**WHAT IS EXPECTED:** Without omission or alteration, write out all of the data.
==== DATA TO EXAMINE
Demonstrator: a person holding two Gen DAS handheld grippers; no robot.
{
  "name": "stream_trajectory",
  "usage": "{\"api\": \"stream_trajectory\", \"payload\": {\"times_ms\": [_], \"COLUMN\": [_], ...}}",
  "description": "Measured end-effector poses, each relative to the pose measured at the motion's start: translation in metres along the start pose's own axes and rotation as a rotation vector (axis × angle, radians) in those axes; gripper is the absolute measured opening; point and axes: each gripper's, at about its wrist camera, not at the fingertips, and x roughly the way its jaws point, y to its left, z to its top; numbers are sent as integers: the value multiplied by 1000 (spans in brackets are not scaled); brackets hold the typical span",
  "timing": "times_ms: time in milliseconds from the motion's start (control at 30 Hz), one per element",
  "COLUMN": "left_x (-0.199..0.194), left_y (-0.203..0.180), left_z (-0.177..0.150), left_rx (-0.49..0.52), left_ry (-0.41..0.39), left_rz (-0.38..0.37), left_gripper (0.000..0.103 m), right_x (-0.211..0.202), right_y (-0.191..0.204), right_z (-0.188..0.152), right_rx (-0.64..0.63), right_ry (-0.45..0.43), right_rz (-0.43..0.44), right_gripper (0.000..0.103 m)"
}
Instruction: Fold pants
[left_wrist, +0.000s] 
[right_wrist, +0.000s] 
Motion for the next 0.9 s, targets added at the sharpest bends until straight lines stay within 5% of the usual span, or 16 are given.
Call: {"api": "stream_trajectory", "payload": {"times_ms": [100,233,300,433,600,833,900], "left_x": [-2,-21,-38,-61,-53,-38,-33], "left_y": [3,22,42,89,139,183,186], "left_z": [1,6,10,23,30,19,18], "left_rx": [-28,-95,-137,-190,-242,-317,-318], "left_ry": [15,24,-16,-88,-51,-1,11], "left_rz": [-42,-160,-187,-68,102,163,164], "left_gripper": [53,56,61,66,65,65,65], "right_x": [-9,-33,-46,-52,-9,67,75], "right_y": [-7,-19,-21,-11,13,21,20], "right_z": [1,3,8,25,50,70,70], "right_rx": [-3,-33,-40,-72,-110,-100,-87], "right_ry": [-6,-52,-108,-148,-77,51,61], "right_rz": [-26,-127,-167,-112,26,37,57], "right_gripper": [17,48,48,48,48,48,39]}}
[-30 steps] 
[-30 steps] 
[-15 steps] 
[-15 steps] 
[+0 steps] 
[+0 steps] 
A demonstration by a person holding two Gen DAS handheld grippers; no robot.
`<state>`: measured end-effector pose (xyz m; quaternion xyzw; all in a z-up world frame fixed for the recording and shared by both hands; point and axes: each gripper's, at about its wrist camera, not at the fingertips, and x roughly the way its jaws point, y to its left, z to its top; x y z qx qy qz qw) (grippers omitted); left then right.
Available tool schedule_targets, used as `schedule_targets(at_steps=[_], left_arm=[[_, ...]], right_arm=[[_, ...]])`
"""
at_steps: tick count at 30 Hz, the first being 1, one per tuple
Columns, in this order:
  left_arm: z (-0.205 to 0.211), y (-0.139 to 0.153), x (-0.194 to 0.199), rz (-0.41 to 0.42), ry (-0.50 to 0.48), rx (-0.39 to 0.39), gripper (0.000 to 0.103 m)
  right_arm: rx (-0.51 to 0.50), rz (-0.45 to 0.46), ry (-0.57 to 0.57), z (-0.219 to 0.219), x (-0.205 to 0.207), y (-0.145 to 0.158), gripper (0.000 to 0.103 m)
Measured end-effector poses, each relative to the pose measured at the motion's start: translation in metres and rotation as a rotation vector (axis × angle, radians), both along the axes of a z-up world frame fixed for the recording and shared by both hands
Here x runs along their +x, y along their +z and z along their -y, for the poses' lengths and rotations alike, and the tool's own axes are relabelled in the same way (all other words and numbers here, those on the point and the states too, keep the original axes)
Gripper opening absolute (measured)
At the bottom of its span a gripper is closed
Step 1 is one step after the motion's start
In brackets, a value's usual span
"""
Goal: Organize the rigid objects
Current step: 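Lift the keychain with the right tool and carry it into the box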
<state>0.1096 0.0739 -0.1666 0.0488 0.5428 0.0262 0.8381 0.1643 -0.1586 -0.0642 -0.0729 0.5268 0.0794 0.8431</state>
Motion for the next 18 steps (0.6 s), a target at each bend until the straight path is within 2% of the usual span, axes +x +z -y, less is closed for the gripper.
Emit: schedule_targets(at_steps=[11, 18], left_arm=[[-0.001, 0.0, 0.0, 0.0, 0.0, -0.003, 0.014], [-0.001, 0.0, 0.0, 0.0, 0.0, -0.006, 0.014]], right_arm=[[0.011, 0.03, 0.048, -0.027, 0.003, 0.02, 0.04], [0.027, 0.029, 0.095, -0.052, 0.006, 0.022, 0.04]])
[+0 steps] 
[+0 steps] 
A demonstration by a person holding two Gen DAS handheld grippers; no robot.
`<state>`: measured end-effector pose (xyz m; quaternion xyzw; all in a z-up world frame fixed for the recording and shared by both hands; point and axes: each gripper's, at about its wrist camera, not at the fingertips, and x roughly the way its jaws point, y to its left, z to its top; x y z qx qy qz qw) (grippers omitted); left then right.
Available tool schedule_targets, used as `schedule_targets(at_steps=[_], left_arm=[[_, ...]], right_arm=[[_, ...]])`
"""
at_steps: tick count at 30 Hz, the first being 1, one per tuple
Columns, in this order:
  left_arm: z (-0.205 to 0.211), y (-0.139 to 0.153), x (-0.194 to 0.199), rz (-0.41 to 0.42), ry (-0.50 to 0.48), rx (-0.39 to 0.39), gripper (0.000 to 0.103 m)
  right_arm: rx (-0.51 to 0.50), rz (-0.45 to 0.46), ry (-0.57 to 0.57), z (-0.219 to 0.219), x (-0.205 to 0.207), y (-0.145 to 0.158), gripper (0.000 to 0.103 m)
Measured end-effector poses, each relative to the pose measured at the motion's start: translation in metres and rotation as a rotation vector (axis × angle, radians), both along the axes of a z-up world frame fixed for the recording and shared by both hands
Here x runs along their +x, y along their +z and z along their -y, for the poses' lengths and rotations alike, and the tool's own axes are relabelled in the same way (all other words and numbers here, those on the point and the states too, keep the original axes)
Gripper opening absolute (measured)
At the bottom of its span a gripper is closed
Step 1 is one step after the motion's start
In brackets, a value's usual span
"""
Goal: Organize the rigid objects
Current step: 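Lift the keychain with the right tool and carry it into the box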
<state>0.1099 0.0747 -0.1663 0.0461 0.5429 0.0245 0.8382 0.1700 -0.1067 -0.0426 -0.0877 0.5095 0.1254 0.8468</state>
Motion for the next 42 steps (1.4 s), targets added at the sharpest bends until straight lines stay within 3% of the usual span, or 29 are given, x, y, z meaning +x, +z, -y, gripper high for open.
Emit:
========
**RESPONSE TO THE EXERCISE:**
Demonstrator: a person holding two Gen DAS handheld grippers; no robot.
{
  "name": "stream_trajectory",
  "usage": "{\"api\": \"stream_trajectory\", \"payload\": {\"times_ms\": [_], \"COLUMN\": [_], ...}}",
  "description": "Measured end-effector poses, each relative to the pose measured at the motion's start: translation in metres along the start pose's own axes and rotation as a rotation vector (axis × angle, radians) in those axes; gripper is the absolute measured opening; point and axes: each gripper's, at about its wrist camera, not at the fingertips, and x roughly the way its jaws point, y to its left, z to its top; numbers are sent as integers: the value multiplied by 1000 (spans in brackets are not scaled); brackets hold the typical span",
  "timing": "times_ms: time in milliseconds from the motion's start (control at 30 Hz), one per element",
  "COLUMN": "left_x (-0.199..0.194), left_y (-0.203..0.180), left_z (-0.177..0.150), left_rx (-0.49..0.52), left_ry (-0.41..0.39), left_rz (-0.38..0.37), left_gripper (0.000..0.103 m), right_x (-0.211..0.202), right_y (-0.191..0.204), right_z (-0.188..0.152), right_rx (-0.64..0.63), right_ry (-0.45..0.43), right_rz (-0.43..0.44), right_gripper (0.000..0.103 m)"
}
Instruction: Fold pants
[left_wrist, +0.000s] 
[right_wrist, +0.000s] 
Motion for the next 0.9 s, targets added at the sharpest bends until straight lines stay within 5% of the usual span, or 16 are given.
Call: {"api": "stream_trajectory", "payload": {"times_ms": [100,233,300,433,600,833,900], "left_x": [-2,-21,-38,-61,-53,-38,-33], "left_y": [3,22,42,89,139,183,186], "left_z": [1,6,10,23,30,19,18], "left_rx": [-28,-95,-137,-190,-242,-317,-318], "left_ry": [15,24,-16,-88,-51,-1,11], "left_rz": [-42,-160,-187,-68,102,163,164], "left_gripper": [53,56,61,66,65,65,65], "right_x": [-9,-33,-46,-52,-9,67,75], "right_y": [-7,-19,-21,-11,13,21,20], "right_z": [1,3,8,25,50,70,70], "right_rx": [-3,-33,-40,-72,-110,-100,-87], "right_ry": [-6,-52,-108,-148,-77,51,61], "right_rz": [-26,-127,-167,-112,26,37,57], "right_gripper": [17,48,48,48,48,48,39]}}
[-30 steps] 
[-30 steps] 
[-15 steps] 
[-15 steps] 
[+0 steps] 
[+0 steps] 
A demonstration by a person holding two Gen DAS handheld grippers; no robot.
`<state>`: measured end-effector pose (xyz m; quaternion xyzw; all in a z-up world frame fixed for the recording and shared by both hands; point and axes: each gripper's, at about its wrist camera, not at the fingertips, and x roughly the way its jaws point, y to its left, z to its top; x y z qx qy qz qw) (grippers omitted); left then right.
Available tool schedule_targets, used as `schedule_targets(at_steps=[_], left_arm=[[_, ...]], right_arm=[[_, ...]])`
"""
at_steps: tick count at 30 Hz, the first being 1, one per tuple
Columns, in this order:
  left_arm: z (-0.205 to 0.211), y (-0.139 to 0.153), x (-0.194 to 0.199), rz (-0.41 to 0.42), ry (-0.50 to 0.48), rx (-0.39 to 0.39), gripper (0.000 to 0.103 m)
  right_arm: rx (-0.51 to 0.50), rz (-0.45 to 0.46), ry (-0.57 to 0.57), z (-0.219 to 0.219), x (-0.205 to 0.207), y (-0.145 to 0.158), gripper (0.000 to 0.103 m)
Measured end-effector poses, each relative to the pose measured at the motion's start: translation in metres and rotation as a rotation vector (axis × angle, radians), both along the axes of a z-up world frame fixed for the recording and shared by both hands
Here x runs along their +x, y along their +z and z along their -y, for the poses' lengths and rotations alike, and the tool's own axes are relabelled in the same way (all other words and numbers here, those on the point and the states too, keep the original axes)
Gripper opening absolute (measured)
At the bottom of its span a gripper is closed
Step 1 is one step after the motion's start
In brackets, a value's usual span
"""
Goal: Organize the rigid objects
Current step: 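Lift the keychain with the right tool and carry it into the box
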<state>0.1096 0.0739 -0.1666 0.0488 0.5428 0.0262 0.8381 0.1643 -0.1586 -0.0642 -0.0729 0.5268 0.0794 0.8431</state>
Motion for the next 18 steps (0.6 s), a target at each bend until the straight path is within 2% of the usual span, axes +x +z -y, less is closed for the gripper.
Emit: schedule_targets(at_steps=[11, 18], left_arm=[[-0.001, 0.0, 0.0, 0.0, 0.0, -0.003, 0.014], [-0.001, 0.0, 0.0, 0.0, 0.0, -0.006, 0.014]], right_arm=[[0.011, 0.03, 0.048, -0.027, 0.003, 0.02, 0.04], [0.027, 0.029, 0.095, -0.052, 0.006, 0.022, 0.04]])
[+0 steps] 
[+0 steps] 
A demonstration by a person holding two Gen DAS handheld grippers; no robot.
`<state>`: measured end-effector pose (xyz m; quaternion xyzw; all in a z-up world frame fixed for the recording and shared by both hands; point and axes: each gripper's, at about its wrist camera, not at the fingertips, and x roughly the way its jaws point, y to its left, z to its top; x y z qx qy qz qw) (grippers omitted); left then right.
Available tool schedule_targets, used as `schedule_targets(at_steps=[_], left_arm=[[_, ...]], right_arm=[[_, ...]])`
"""
at_steps: tick count at 30 Hz, the first being 1, one per tuple
Columns, in this order:
  left_arm: z (-0.205 to 0.211), y (-0.139 to 0.153), x (-0.194 to 0.199), rz (-0.41 to 0.42), ry (-0.50 to 0.48), rx (-0.39 to 0.39), gripper (0.000 to 0.103 m)
  right_arm: rx (-0.51 to 0.50), rz (-0.45 to 0.46), ry (-0.57 to 0.57), z (-0.219 to 0.219), x (-0.205 to 0.207), y (-0.145 to 0.158), gripper (0.000 to 0.103 m)
Measured end-effector poses, each relative to the pose measured at the motion's start: translation in metres and rotation as a rotation vector (axis × angle, radians), both along the axes of a z-up world frame fixed for the recording and shared by both hands
Here x runs along their +x, y along their +z and z along their -y, for the poses' lengths and rotations alike, and the tool's own axes are relabelled in the same way (all other words and numbers here, those on the point and the states too, keep the original axes)
Gripper opening absolute (measured)
At the bottom of its span a gripper is closed
Step 1 is one step after the motion's start
In brackets, a value's usual span
"""
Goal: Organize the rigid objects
Current step: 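Lift the keychain with the right tool and carry it into the box
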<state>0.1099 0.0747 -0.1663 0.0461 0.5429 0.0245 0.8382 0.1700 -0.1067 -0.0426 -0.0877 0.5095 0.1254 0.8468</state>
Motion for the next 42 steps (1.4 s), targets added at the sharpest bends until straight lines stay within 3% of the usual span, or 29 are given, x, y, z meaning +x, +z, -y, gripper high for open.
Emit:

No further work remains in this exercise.